We don’t yet know what motivated the person who shot and killed Charlie Kirk, but this kind of despicable violence has no place in our democracy. Michelle and I will be praying for Charlie’s family tonight, especially his wife Erika and their two young children.
— Barack Obama (@BarackObama) September 10, 2025
Former President Barack Obama said that “despicable violence has no place in our democracy,” while Speaker of the House Mike Johnson told reporters that “we can settle disagreements and disputes in a civil manner.”
Brezinski offered her own version of that message on Thursday.
“On a day like today, I just hope that people look back on this and realize how much we need each other,” Brzezinski said on Morning Joe. “We need each other despite our differences.”
“We need to disagree peacefully,” she added. “We’re going to lose ourselves. This is not a war. We’re not at war with each other.”
The segment began with the show’s panelists remembering where they were on the day of the 9/11 attacks, and tracing the rise of political divisiveness since that time.
Brzezinski reported from Ground Zero—where she was broadcasting live when the South Tower collapsed—while she was a correspondent for CBS, prior to her move to MSNBC.

Her co-host and husband, Joe Scarborough, had retired from Congress months earlier, in May 2001, and he spoke on Thursday about the tone difference on Capitol Hill then versus now.
“We’re so far even from where it was when I was there 25 years ago, it just wouldn’t have happened,” Scarborough said. “And we as a nation have to find a way to pull ourselves back from the brink.”
Scarborough pointed out that in the hours after Kirk’s death on Wednesday, Congress broke out into conflict even amid an ostensibly unifying moment of mourning.
At the end of a silent prayer on the House floor for Kirk, shouting broke out when Republican Rep. Lauren Boebert suggested that someone lead a prayer out loud.

When several Democrats objected, pointing out the lack of a similar response to previous shootings, Florida Republican Rep.
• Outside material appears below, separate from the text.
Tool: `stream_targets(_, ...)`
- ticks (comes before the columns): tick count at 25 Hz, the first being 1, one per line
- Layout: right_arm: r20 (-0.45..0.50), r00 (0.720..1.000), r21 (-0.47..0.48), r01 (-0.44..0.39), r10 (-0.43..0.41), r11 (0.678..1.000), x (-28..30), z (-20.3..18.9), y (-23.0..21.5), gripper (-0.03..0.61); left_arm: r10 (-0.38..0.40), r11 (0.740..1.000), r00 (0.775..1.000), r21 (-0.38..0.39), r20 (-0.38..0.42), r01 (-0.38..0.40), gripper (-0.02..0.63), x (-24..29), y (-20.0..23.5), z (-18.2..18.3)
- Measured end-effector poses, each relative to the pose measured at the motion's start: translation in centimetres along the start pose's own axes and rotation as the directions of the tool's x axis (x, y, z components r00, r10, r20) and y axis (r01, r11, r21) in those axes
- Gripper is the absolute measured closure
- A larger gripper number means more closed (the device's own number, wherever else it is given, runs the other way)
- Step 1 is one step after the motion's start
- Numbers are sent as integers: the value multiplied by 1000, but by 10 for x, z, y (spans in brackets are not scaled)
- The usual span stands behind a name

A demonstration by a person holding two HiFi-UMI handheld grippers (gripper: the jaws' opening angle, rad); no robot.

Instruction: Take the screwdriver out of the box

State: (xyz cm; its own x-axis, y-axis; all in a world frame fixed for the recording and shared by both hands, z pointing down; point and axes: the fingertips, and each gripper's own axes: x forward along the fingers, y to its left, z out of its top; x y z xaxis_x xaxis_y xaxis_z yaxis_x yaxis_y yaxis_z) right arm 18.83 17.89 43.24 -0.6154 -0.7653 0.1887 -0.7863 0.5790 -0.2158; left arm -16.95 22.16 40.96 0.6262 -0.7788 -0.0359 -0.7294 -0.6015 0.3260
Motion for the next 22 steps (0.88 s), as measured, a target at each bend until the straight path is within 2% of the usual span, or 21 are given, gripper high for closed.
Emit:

Anna Paulina Luna accused her colleagues of being responsible for Kirk’s death.
“You f—ing own this!” Luna yelled as Johnson tried to gavel the chamber back to order.
Luna was close to Kirk, the charismatic founder of Turning Point USA who was gunned down by a suspect who is still at large.
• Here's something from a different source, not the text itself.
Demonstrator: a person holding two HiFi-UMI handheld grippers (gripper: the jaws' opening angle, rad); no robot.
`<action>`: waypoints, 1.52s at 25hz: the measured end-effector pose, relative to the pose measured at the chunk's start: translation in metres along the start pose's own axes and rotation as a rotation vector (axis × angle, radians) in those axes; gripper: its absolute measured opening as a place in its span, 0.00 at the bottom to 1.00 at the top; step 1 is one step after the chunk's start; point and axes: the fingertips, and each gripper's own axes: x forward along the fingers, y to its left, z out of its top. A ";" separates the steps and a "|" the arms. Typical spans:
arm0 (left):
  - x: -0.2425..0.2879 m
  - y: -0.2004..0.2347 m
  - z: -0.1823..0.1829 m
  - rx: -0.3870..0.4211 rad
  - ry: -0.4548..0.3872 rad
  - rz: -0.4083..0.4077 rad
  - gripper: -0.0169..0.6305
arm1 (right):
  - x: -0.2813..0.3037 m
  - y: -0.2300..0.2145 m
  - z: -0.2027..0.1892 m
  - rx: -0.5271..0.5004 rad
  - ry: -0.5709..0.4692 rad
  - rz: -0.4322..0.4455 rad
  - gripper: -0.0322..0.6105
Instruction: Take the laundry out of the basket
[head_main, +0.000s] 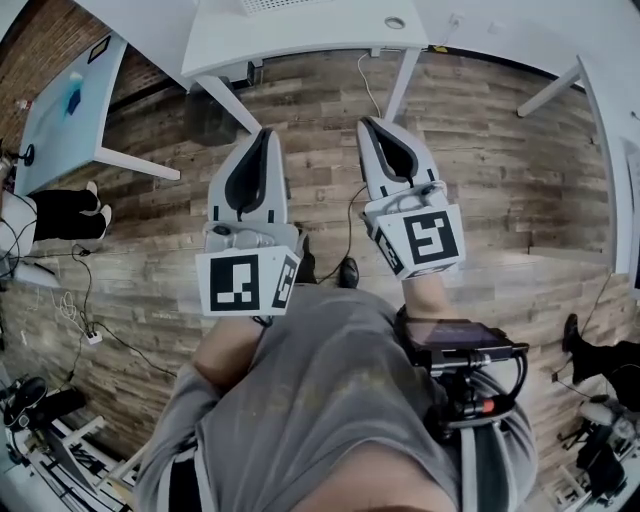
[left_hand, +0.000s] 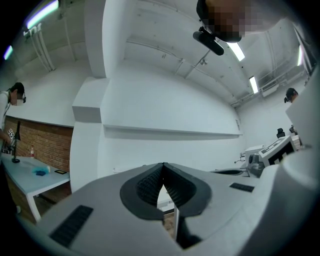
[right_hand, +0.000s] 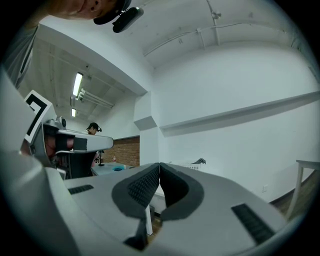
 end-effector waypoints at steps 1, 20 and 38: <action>0.004 0.003 -0.003 -0.004 0.003 0.000 0.04 | 0.004 -0.002 -0.002 0.000 0.003 -0.001 0.06; 0.166 0.153 -0.017 -0.084 -0.054 -0.041 0.04 | 0.212 -0.033 -0.010 -0.033 0.030 -0.027 0.06; 0.259 0.212 -0.035 -0.121 -0.050 -0.097 0.04 | 0.306 -0.067 -0.004 -0.068 0.022 -0.083 0.06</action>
The shooting, which was caught on video and widely shared on social media, shocked the nation and ignited a renewed conversation about political violence.
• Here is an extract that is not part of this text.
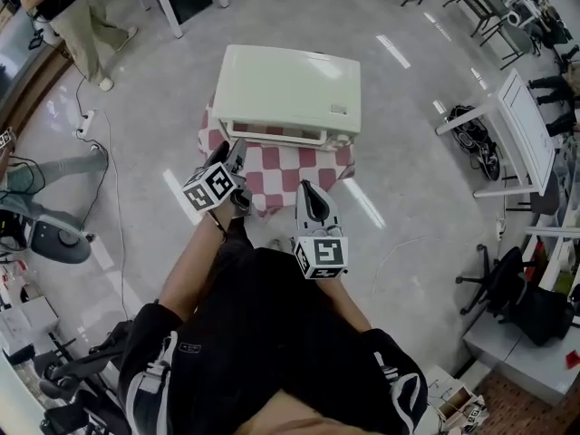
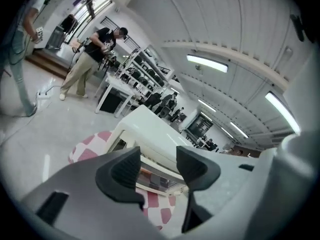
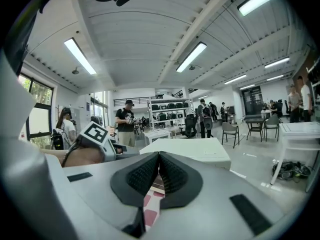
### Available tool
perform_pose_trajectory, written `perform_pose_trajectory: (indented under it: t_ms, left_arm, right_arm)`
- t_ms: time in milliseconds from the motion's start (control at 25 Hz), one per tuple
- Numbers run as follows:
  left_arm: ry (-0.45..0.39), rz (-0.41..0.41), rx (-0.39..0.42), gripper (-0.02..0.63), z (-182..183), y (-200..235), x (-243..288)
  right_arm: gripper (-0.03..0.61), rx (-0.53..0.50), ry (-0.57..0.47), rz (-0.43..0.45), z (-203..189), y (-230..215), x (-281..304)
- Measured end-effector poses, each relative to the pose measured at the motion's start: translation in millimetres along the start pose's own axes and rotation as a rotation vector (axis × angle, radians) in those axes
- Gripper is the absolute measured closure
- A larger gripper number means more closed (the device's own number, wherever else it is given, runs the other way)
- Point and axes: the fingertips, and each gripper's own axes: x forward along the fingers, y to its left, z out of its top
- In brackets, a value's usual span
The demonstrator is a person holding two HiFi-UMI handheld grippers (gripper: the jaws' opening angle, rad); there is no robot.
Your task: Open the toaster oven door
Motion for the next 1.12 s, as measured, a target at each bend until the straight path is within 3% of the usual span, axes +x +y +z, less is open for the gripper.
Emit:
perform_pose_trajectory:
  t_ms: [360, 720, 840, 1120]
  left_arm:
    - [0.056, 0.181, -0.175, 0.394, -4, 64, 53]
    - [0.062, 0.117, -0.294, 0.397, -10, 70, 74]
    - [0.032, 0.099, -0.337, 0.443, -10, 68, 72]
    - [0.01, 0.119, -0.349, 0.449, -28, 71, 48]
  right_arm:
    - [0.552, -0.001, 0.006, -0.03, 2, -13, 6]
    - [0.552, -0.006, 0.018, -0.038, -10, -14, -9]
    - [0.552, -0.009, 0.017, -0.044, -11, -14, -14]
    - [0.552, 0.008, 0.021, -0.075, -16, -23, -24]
Earlier this year, Minnesota state lawmaker Melissa Hortman and her husband were murdered in their home by a man who had a “hit list” of 45 other Democrats.

That tragedy followed attempts to harm Gretchen Whitmer, Barack Obama, Hillary Clinton, and Nancy Pelosi that have all taken place in the last several years.
In the last case, Pelosi’s husband Paul had his skull fractured with a hammer by a man who was looking for the former House speaker.
In 2023, President Donald Trump joked about the Pelosi attack, asking how her husband was doing and saying that a wall around her house “obviously didn’t do a very good job.”
On Wednesday night, the president gave a video address in which he called deadly violence “the tragic consequence of demonizing those with whom you disagree day after day.”
Trump, who survived one close-call assassination attempt last July and another thwarted attempt last September, used his speech to pin the blame for Kirk’s death on “radical-left political violence“—a claim that has already attracted pushback for ignoring violence against Democrats.
A 2024 report on political violence released by Princeton University’s Bridging Divides Initiative found that incidents of extrajudicial violence rose as a percentage of all violence in 2024. The primary targets were Black, Jewish, Arab, Muslim, and LGBT people.